What first-time buyers need to know about credit scores and financing home purchase

As featured in The Washington Post

I just watched one of your videos on YouTube. I have a few questions about the process of buying a home.

My girlfriend and I are currently saving up and building our credit scores. We started this journey back in February and have been saving $2,000 a month. We have currently saved $16,000 and have the money in a joint savings account.

Her credit score is now 760 and mine is around 700. However, it was around 480 back in February. I did a lot of disputing and fixed a few errors. She authorized me on her oldest card, which helped me get my own cards.

Is it possible for us to purchase a home by September? Should I be doing anything else? We haven’t been preapproved, but we’re looking at homes in a price range of between $150,000 and $170,000. I believe we will have more than the 20 percent to put down to avoid paying FHA and loan insurance fees. Real estate taxes should be around $3,000 a year. We bring home exactly $3,200 and have about $600 in rent, food and gas expenses. We don’t have any real debt.
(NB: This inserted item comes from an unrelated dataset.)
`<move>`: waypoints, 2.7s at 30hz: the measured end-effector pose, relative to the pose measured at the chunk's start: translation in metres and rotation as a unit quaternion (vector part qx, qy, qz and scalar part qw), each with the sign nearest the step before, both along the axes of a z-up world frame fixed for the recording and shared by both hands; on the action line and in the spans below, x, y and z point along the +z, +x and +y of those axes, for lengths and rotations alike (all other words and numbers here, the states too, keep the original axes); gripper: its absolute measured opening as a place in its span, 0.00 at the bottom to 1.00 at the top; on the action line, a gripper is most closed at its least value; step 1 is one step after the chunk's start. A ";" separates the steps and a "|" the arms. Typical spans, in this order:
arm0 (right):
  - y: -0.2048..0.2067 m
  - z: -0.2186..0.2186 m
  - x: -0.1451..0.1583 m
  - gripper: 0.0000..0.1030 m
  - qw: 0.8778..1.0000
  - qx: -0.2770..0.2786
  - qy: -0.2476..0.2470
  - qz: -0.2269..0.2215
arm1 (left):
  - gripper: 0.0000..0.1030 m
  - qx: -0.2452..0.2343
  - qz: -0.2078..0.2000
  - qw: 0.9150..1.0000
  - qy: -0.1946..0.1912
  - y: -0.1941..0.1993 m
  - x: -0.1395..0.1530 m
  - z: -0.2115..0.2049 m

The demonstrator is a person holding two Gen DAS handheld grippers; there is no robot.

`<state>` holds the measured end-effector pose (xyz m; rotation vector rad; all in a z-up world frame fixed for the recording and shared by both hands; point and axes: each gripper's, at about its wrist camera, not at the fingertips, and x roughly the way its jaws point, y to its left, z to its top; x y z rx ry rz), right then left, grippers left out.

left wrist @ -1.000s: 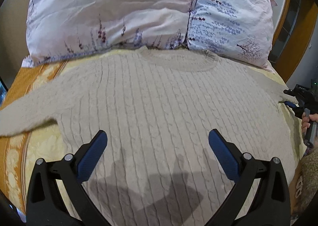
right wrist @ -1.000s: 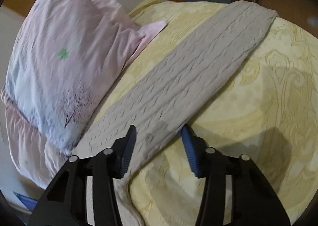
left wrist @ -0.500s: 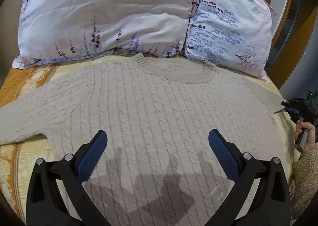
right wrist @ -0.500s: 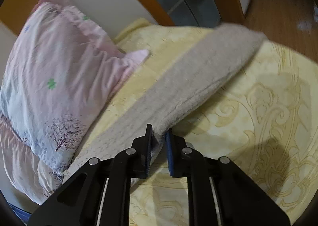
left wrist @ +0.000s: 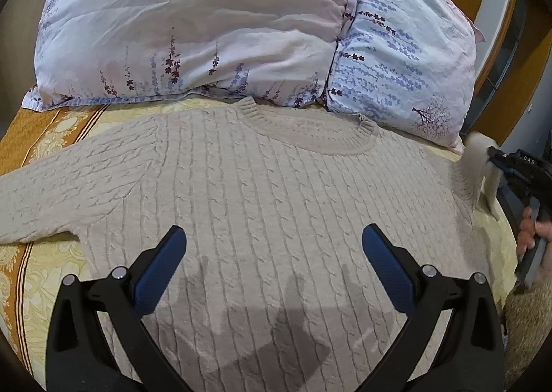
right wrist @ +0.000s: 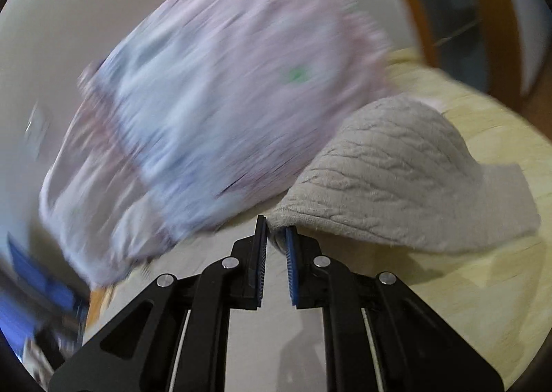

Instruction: Fold small clothes

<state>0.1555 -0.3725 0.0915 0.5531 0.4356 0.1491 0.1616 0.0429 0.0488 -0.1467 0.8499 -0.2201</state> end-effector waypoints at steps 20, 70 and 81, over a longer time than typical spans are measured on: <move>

We live in New York but want to move closer to my mother’s house, which is about two hours away, in Pennsylvania. Can we still get a mortgage from another state? Or will lenders think that’s too far from our employment?

Thanks for your questions, and for being so thoughtful about the home-buying process. We think your letter will thrill many real estate agents who are wondering whether there are young first-time buyers thinking about jumping off the fence and making a move.
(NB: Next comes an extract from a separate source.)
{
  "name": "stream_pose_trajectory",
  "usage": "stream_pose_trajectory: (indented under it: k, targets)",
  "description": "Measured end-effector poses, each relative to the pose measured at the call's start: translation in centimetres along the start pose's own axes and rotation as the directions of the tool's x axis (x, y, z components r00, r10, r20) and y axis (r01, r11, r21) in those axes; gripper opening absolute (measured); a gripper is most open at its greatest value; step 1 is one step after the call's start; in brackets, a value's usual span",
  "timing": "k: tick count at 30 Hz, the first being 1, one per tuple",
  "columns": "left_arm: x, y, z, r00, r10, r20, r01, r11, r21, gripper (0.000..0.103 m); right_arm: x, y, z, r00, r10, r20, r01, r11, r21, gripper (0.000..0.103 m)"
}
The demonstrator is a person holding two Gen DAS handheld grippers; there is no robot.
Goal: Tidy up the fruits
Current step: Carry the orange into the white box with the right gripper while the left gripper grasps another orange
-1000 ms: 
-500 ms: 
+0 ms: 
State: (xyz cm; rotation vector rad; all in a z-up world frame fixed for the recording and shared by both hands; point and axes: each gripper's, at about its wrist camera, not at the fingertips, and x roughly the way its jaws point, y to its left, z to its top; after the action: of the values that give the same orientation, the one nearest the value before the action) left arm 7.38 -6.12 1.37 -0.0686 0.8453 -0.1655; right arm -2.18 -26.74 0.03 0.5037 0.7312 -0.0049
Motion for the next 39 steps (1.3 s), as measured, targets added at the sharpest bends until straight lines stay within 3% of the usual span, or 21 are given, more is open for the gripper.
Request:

We think you should pick up a copy of Ilyce’s book, “100 Questions Every First-time Home Buyer Should Ask.” You can also buy a used third edition for a few bucks or find it in your local library. Your questions about debt are important — you and your girlfriend should understand how the process works.

Let’s talk about credit. When you put down 20 percent in cash on a home, you avoid PMI (which is actually private mortgage insurance). That’s good, because PMI is expensive. But credit scores usually don’t rebound 300 points in six or eight months, even if you fix the errors. We’re a bit concerned that the disputed items could come back to haunt you. But maybe not. In any case, a lender will take both of your credit scores and find a middle ground, so potentially 730 or 725. That’s pretty good, but not 760, and 760 or even 780 is the threshold for great credit (on the FICO scale of 250 to 850, which is what most lenders use) these days, depending on the lender.

Lenders will have a hard time believing that you’re going to drive two hours each way to a job, no matter how you try to convince them, so they may want to treat the purchase as a vacation home, not your primary residence. That could impact the loan program (including the interest rate and other terms) you qualify for.

We’re going to guess that if you’re bringing home $3,200, your gross is about $5,000 together, or $60,000 per year. We think you might just qualify for a $150,000 to $170,000 loan, but it’s at the high end, especially if you have other debt. But assuming you do, there are myriad other home-related expenses that can swamp you if you’re not ready.

Given the amount of money you are saving each month, you’re clearly doing a great job saving and we like that you have a hands-on approach to improving your financial situation. We’d suggest you sit down with a mortgage lender or mortgage broker and go through your finances, to get a third-party assessment of your chances of getting approved for the loan you want.

The mortgage lender or mortgage broker doesn’t need to pull a copy of your credit score, if you bring a copy of your credit history from AnnualCreditReport.com(choose one report from any of the three big three credit bureaus); you can also get a copy of your credit score for less than $10. With that information, the lender should be able to give you some options and advice on your loan and your plans. Again, you don’t need to apply for the loan they’re offering at that point, because you’re simply gathering information. You can apply down the line once you’ve researched four or five different lenders.

Once you have done your homework and have added everything up, you sign the paperwork. Again, you need a bit more help than we can give you here, but check out www.ThinkGlink.com for free information on buying, selling, fixing up and financing your new house. You’ll also find hundreds of stories on improving your credit score and credit history that might help push yours over the 760 or 780 threshold in time.

Good luck! We think you’ll get where you want to go in 2017.